▶ WHAT IS REQUIRED
From the line below that contains "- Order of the" to the line that contains "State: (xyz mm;", repeat every line exactly, both ends included, and nothing else.

▶ DATASET CONTENT
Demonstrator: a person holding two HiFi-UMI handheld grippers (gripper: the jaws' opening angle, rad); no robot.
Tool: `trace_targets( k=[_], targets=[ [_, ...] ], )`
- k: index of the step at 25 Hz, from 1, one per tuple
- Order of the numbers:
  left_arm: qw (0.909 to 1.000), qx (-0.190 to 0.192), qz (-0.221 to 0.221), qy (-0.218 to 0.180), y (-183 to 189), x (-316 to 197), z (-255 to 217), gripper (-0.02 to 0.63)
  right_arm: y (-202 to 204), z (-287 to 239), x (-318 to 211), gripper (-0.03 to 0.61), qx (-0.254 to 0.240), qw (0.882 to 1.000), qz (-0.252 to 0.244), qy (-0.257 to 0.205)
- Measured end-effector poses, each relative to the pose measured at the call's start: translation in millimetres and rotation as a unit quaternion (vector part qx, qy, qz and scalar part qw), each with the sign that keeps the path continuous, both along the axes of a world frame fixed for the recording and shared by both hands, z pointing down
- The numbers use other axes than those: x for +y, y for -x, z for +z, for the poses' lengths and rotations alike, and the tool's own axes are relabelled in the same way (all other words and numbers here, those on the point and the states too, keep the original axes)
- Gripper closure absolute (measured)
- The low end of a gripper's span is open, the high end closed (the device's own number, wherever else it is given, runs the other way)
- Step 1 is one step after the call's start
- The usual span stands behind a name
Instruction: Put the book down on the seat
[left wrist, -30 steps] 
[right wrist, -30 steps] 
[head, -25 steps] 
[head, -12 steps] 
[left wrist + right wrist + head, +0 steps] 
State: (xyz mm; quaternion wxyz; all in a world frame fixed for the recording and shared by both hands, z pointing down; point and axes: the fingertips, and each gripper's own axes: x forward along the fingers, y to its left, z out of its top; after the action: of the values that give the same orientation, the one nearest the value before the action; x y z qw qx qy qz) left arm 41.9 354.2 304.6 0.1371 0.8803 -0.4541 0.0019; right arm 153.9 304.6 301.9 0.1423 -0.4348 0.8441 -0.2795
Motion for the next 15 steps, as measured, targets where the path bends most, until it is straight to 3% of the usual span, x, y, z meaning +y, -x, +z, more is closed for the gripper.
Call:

▶ TASK RESPONSE
- Order of the numbers:
  left_arm: qw (0.909 to 1.000), qx (-0.190 to 0.192), qz (-0.221 to 0.221), qy (-0.218 to 0.180), y (-183 to 189), x (-316 to 197), z (-255 to 217), gripper (-0.02 to 0.63)
  right_arm: y (-202 to 204), z (-287 to 239), x (-318 to 211), gripper (-0.03 to 0.61), qx (-0.254 to 0.240), qw (0.882 to 1.000), qz (-0.252 to 0.244), qy (-0.257 to 0.205)
- Measured end-effector poses, each relative to the pose measured at the call's start: translation in millimetres and rotation as a unit quaternion (vector part qx, qy, qz and scalar part qw), each with the sign that keeps the path continuous, both along the axes of a world frame fixed for the recording and shared by both hands, z pointing down
- The numbers use other axes than those: x for +y, y for -x, z for +z, for the poses' lengths and rotations alike, and the tool's own axes are relabelled in the same way (all other words and numbers here, those on the point and the states too, keep the original axes)
- Gripper closure absolute (measured)
- The low end of a gripper's span is open, the high end closed (the device's own number, wherever else it is given, runs the other way)
- Step 1 is one step after the call's start
- The usual span stands behind a name
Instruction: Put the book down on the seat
[left wrist, -30 steps] 
[right wrist, -30 steps] 
[head, -25 steps] 
[head, -12 steps] 
[left wrist + right wrist + head, +0 steps] 
State: (xyz mm; quaternion wxyz; all in a world frame fixed for the recording and shared by both hands, z pointing down; point and axes: the fingertips, and each gripper's own axes: x forward along the fingers, y to its left, z out of its top; after the action: of the values that give the same orientation, the one nearest the value before the action; x y z qw qx qy qz) left arm 41.9 354.2 304.6 0.1371 0.8803 -0.4541 0.0019; right arm 153.9 304.6 301.9 0.1423 -0.4348 0.8441 -0.2795

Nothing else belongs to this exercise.